▶ _Exercise description_
Write the listing out again exactly as it stands, with no images.

▶ _Data for processing_
————

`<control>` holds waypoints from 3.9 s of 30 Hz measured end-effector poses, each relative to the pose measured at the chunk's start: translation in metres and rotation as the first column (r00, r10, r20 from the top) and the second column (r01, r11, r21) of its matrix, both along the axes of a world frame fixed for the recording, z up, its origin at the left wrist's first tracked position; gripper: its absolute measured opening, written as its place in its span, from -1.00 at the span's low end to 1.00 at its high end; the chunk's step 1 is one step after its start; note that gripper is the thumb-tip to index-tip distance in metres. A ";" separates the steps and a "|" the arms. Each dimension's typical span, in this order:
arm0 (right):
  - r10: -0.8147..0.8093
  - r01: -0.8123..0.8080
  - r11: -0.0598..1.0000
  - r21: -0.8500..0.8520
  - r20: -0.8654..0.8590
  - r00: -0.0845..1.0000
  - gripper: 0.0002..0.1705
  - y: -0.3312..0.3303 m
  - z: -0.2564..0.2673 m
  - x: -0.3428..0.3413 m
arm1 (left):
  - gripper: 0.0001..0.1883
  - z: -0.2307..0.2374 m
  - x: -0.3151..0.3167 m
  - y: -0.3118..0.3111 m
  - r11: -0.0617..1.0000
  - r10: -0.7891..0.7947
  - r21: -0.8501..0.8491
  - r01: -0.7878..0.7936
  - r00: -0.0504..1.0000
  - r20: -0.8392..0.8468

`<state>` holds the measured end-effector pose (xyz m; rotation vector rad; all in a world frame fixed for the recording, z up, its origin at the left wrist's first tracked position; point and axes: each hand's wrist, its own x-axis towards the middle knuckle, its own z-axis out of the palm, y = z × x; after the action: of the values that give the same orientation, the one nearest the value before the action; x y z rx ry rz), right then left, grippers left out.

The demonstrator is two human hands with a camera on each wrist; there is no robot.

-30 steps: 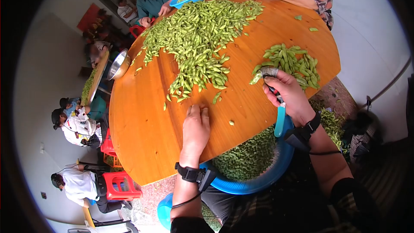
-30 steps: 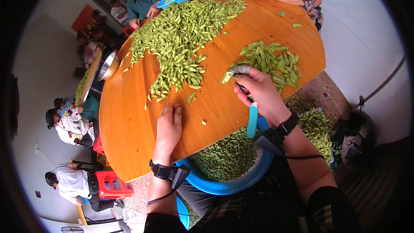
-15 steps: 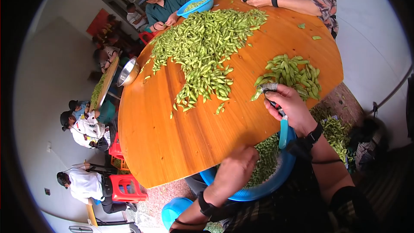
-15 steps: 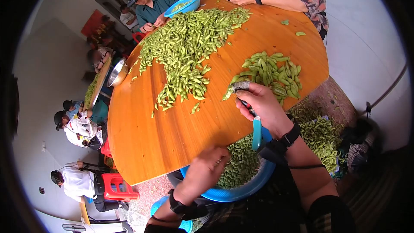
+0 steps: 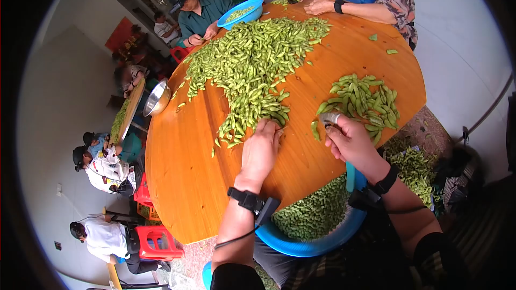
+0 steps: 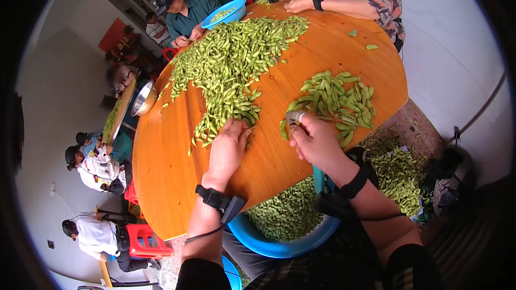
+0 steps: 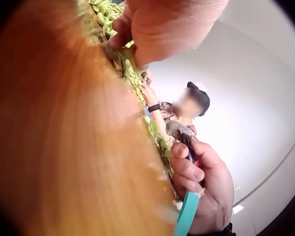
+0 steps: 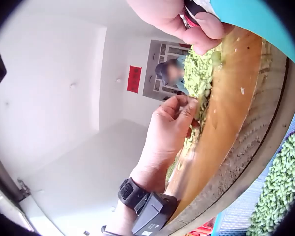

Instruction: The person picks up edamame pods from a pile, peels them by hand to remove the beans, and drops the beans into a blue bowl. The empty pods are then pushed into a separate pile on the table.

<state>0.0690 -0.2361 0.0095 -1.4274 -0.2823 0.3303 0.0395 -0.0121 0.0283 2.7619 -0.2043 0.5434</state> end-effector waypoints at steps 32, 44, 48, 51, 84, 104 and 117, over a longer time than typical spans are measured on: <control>0.162 -0.145 0.985 0.099 -0.201 0.966 -0.87 0.038 0.007 -0.027 | -0.93 -0.032 -0.030 -0.016 0.456 -0.334 -0.885 0.098 0.940 -0.068; 0.247 -0.241 0.969 0.052 -0.238 0.939 -0.85 0.030 0.017 -0.017 | -0.79 -0.024 -0.023 -0.005 0.155 -0.423 -0.980 -0.123 0.889 -0.178; 0.116 -0.120 0.987 -0.110 -0.043 0.992 -0.87 0.038 0.005 -0.022 | -0.77 -0.016 -0.024 -0.016 0.143 -0.397 -0.971 -0.192 0.888 -0.234; 0.001 0.041 0.988 -0.152 0.271 0.963 -0.88 0.046 0.008 -0.031 | -0.72 -0.025 -0.026 -0.013 0.443 -0.372 -0.892 -0.088 0.887 -0.273; -0.145 0.141 0.984 -0.107 -0.028 0.989 -0.84 -0.035 -0.006 0.020 | -0.80 0.021 -0.126 -0.048 0.916 -0.320 -0.321 0.240 0.921 -0.222; 0.242 -0.246 0.969 -0.037 -0.088 0.966 -0.80 -0.014 0.013 -0.017 | -0.85 -0.008 -0.043 -0.039 0.618 -0.083 -0.760 -0.200 0.945 -0.316; 0.292 -0.300 0.953 -0.053 -0.118 0.949 -0.85 -0.003 0.013 -0.030 | -0.60 -0.015 -0.054 -0.058 0.867 -0.098 -0.494 0.064 0.994 -0.043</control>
<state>0.0389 -0.2387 0.0223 -1.4307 -0.4001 0.6682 -0.0143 -0.0700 0.0132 2.2560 -0.1404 0.4103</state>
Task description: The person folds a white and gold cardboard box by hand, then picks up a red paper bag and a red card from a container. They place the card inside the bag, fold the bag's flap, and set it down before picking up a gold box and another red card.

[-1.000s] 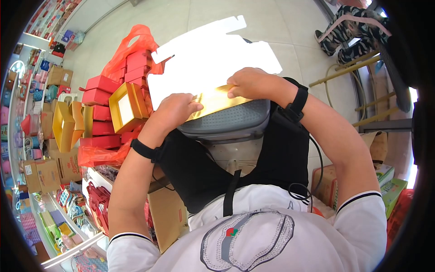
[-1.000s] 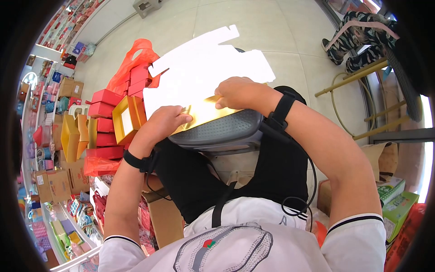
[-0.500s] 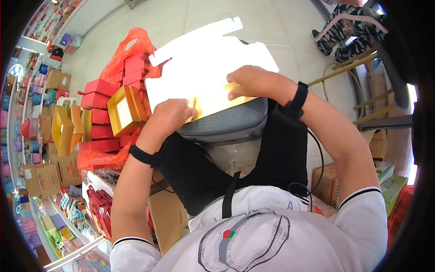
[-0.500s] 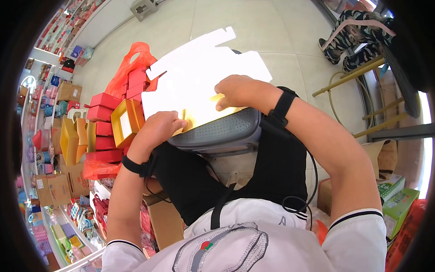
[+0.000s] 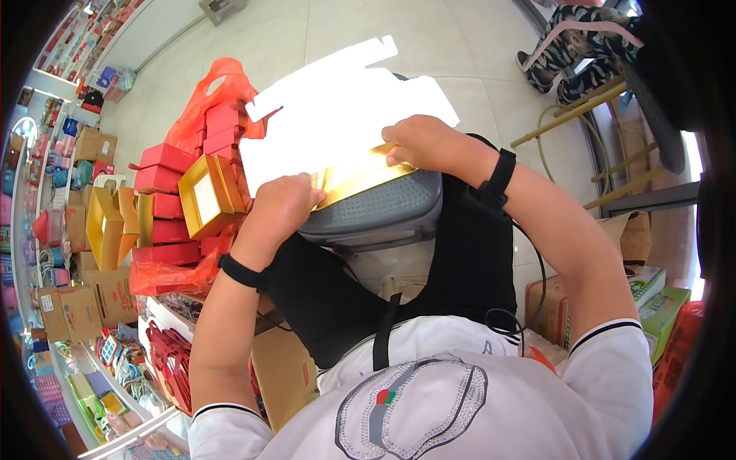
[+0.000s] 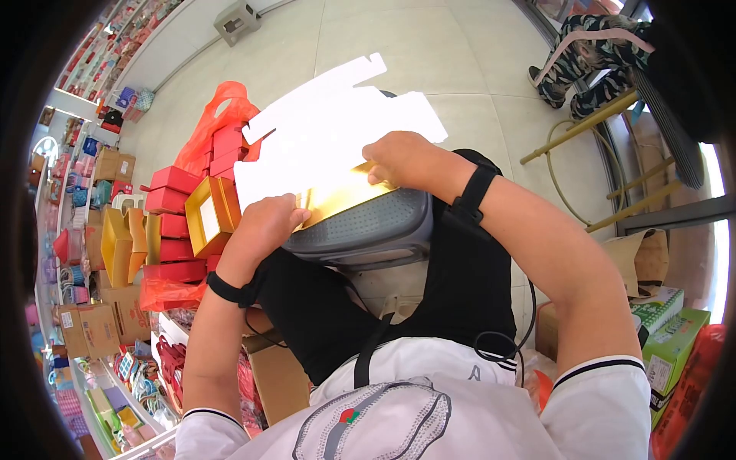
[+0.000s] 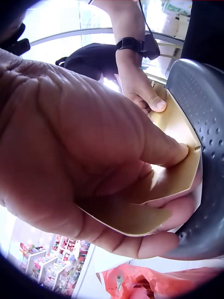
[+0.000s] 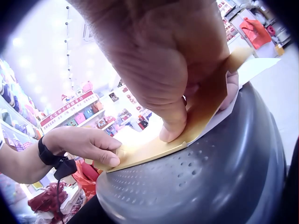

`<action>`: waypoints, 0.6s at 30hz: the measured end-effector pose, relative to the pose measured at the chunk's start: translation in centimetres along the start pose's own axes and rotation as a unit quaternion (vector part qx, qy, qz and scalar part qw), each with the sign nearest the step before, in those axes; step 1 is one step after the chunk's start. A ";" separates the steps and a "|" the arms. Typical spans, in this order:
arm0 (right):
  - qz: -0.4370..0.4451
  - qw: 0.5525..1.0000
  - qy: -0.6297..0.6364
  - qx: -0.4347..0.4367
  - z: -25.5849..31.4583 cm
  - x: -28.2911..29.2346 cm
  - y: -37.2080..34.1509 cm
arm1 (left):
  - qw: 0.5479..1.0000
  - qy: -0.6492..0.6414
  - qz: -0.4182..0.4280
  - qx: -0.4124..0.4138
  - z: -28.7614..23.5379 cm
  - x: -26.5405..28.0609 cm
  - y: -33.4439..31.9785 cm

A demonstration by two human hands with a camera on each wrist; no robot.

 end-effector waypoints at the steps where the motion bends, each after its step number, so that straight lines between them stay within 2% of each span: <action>1: -0.003 1.000 0.003 0.001 0.0 0.0 0.0 | 1.000 0.001 -0.001 0.002 0.0 0.0 0.0; 4: -0.007 1.000 0.001 0.011 0.2 0.2 -0.2 | 1.000 -0.003 -0.005 -0.004 0.0 0.3 -0.3; 7: 0.001 1.000 -0.007 0.012 0.3 0.2 -0.1 | 0.991 0.040 -0.128 -0.017 -0.5 0.7 -1.2; 10: 0.010 1.000 -0.024 -0.001 0.5 0.2 -0.1 | 0.969 0.115 -0.195 -0.099 -2.8 1.1 -2.0; 11: 0.012 0.999 -0.032 -0.007 0.5 0.2 0.0 | 0.967 0.146 -0.181 -0.107 -3.0 0.5 -2.0; 14: -0.007 0.999 -0.023 -0.028 0.3 0.2 0.1 | 0.968 0.103 -0.191 -0.130 -3.4 -0.5 -2.0; 17: -0.158 0.981 -0.098 0.046 0.7 0.5 -1.0 | 0.977 0.045 -0.167 -0.124 -3.4 0.0 -2.3; 18: -0.165 0.979 -0.096 0.075 1.3 0.4 -1.3 | 0.975 0.054 -0.171 -0.132 -3.3 -0.1 -2.3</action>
Point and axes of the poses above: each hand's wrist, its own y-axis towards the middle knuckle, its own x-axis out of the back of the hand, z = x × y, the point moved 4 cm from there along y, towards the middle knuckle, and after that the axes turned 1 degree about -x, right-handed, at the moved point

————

▶ _Answer for this exercise_
`<control>` holds waypoints from 3.9 s of 30 Hz measured end-effector poses, each relative to the pose measured at the chunk's start: translation in metres and rotation as the first column (r00, r10, r20 from the top) and the second column (r01, r11, r21) of its matrix, both along the axes of a world frame fixed for the recording, z up, its origin at the left wrist's first tracked position; gripper: its absolute measured opening, written as its place in its span, from -1.00 at the span's low end to 1.00 at its high end; the chunk's step 1 is one step after its start; note that gripper is the thumb-tip to index-tip distance in metres. A ";" separates the steps and a "|" the arms. Each dimension's typical span, in this order:
arm0 (right):
  - r10: -0.8147..0.8093
  - r01: -0.8123..0.8080
  - r11: -0.0598..1.0000
  - r21: -0.8500..0.8520
  - r20: -0.8654..0.8590
  - r00: -0.0845..1.0000
  - gripper: 0.0002..0.1705
  - y: -0.3312..0.3303 m
  - z: -0.2564..0.2673 m
  - x: -0.3428..0.3413 m
arm1 (left):
  - gripper: 0.0001..0.1883
  - z: -0.2307..0.2374 m
  - x: -0.3151..0.3167 m
  - y: -0.3118..0.3111 m
  - r11: -0.0617..1.0000
  - r10: -0.7891..0.7947
  - r21: -0.8501..0.8491
  - r01: -0.7878..0.7936
  - r00: -0.0504..1.0000
  - r20: -0.8392..0.8468

`<state>` holds the measured end-effector pose (xyz m; rotation vector rad; all in a world frame fixed for the recording, z up, its origin at the left wrist's first tracked position; point and axes: each hand's wrist, its own x-axis towards the middle knuckle, its own z-axis out of the palm, y = z × x; after the action: of the values that give the same orientation, the one nearest the value before the action; x y z rx ry rz), right then left, grippers left out.

The demonstrator is two human hands with a camera on each wrist; there is no robot.

-30 steps: 
-30 steps: 
-15 steps: 
-15 steps: 
+0 steps: 
+0 steps: 
+0 steps: 
+0 steps: 

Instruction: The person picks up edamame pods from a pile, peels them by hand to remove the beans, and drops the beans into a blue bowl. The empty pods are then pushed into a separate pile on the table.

<state>0.0690 -0.2361 0.0095 -1.4274 -0.2823 0.3303 0.0395 -0.0121 0.0283 2.7619 -0.2043 0.5434</state> end-effector waypoints at steps 32, 44, 48, 51, 84, 104 and 117, over a longer time than typical spans are measured on: <control>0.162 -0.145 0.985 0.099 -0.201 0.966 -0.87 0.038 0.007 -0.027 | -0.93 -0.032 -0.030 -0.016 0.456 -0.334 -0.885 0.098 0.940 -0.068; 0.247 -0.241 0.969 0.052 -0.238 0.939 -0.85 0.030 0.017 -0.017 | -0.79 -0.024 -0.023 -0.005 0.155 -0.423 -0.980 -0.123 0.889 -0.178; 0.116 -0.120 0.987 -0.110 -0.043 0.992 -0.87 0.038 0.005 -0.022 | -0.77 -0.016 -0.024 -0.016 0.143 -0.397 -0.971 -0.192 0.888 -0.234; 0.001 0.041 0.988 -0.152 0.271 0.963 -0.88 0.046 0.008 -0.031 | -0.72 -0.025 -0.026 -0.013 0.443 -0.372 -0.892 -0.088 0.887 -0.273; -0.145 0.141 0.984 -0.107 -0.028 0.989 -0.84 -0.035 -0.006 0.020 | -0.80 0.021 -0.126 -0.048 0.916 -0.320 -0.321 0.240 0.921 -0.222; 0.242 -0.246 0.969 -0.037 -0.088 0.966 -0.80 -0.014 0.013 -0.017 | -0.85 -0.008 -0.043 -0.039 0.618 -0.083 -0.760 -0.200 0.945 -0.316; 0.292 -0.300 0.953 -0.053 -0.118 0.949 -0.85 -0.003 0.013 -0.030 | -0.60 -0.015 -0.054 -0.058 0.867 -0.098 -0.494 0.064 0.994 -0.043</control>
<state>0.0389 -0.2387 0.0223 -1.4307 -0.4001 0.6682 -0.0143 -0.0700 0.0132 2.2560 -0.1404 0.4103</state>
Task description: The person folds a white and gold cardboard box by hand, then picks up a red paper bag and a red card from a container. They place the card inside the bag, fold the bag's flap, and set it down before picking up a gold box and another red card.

[-1.000s] 
[-1.000s] 
[-0.500s] 
[-0.500s] 
[+0.000s] 
[+0.000s] 
[+0.000s] 
[+0.000s] 

`<action>`: waypoints, 0.6s at 30hz: the measured end-effector pose, relative to the pose measured at the chunk's start: translation in centimetres along the start pose's own axes and rotation as a unit quaternion (vector part qx, qy, qz and scalar part qw), each with the sign nearest the step before, in those axes; step 1 is one step after the chunk's start. A ";" separates the steps and a "|" the arms. Typical spans, in this order:
arm0 (right):
  - qz: -0.4370..0.4451
  - qw: 0.5525..1.0000
  - qy: -0.6297..0.6364
  - qx: -0.4347..0.4367
  - z: -25.5849..31.4583 cm
  - x: -28.2911..29.2346 cm
  - y: -37.2080..34.1509 cm
arm1 (left):
  - qw: 0.5479..1.0000
  - qy: -0.6492..0.6414
  - qz: -0.4182..0.4280
  - qx: -0.4124..0.4138
  - z: -28.7614..23.5379 cm
  - x: -26.5405..28.0609 cm
  - y: -33.4439..31.9785 cm

A demonstration by two human hands with a camera on each wrist; no robot.

 end-effector waypoints at the steps where the motion bends, each after its step number, so that straight lines between them stay within 2% of each span: <action>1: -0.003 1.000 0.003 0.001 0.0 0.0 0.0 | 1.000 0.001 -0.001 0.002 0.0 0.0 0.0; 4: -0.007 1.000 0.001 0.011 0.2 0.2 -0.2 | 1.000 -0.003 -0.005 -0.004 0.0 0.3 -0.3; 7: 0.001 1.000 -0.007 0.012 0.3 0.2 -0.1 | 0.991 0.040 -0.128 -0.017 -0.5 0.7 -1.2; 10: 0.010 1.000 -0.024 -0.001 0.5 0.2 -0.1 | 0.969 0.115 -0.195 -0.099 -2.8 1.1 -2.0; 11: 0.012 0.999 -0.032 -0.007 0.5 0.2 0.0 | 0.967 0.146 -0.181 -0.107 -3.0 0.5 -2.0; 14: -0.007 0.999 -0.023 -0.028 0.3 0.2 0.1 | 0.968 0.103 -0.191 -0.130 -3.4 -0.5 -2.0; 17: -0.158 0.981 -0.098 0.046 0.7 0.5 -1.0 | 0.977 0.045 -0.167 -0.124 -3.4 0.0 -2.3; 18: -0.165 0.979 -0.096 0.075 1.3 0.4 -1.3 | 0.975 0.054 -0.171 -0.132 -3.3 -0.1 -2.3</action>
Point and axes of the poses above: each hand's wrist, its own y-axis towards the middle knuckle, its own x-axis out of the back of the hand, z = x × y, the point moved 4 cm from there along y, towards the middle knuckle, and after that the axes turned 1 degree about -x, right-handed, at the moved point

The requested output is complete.